Assad grants amnesty for draft dodgers, defectors: Syrian state media
Syrian President Bashar al-Assad granted an amnesty on Saturday for people in war-torn Syria who have dodged service or defected from the army, state news agency SANA reported.
According to SANA, Assad issued a decree "which grants a general amnesty to those who defected and are still in or have fled Syria".
The special decree is the second amnesty in just over a year. It stipulates that defectors who fled the country have two months to hand themselves in, while those still inside Syria have one month. There were no details given for draft dodgers.
The amnesty wipes away "the entire punishment for those who fled inside Syria, as explained in article 100 of the military penal code," and "those who have fled the country [crossed the borders], as explained in article 101".

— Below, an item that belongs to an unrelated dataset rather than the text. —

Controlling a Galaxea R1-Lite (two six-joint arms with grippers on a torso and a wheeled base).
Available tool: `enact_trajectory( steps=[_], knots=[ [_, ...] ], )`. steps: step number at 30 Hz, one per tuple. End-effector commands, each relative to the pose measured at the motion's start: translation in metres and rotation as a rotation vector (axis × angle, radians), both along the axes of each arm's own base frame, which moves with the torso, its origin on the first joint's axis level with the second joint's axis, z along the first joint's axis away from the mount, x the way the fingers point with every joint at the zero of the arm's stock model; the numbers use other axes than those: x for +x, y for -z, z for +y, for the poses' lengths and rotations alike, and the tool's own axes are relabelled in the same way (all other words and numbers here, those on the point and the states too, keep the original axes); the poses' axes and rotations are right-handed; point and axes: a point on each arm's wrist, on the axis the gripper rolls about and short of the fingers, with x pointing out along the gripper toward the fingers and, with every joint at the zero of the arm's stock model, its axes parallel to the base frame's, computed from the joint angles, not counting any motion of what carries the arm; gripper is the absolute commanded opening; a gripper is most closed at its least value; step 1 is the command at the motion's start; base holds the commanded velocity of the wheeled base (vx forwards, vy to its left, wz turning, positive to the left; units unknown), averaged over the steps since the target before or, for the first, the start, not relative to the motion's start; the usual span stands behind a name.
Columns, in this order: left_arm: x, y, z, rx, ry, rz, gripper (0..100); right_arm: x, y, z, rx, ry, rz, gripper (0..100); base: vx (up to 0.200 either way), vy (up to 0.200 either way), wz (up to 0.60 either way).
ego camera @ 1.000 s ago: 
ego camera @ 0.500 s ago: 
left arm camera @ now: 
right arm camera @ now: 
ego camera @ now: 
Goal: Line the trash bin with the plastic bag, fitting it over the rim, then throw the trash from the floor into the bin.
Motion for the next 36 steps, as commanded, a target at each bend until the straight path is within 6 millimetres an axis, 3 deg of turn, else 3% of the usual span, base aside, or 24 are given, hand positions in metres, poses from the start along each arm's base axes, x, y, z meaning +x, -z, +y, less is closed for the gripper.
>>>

The Assad government has previously had little tolerance for deserters, with widespread reports emerging earlier in the war of mass executions for any soldiers caught trying to flee.
The articles, however, do not, refer to army members who joined the ranks of "the enemy," or who used their weapons against orders, in a reference to the opposition which initially gardened many supporters from within the armed forces.
A military source told AFP that the decree "only includes those who defected and who did not participate in military activities after their defection or stain their hands with blood".
Syria's four-year civil war has stretched the government's dwindling army, which is battling rebel forces and groups like Islamic State.
In early July, Damascus launched a mass public campaign to encourage citizens to enlist in the army.
More than 80,000 soldiers and pro-government militiamen have been killed since the beginning of Syria's conflict in March 2011, making up more than a third of the war's total toll of 230,000, said the Syrian Observatory for Human Rights.
At least 70,000 men have also dodged military service throughout the country, the Britain-based group said.
The deaths, defections, and difficulties in enlisting new recruits have more than halved the army's size since 2011, experts have said.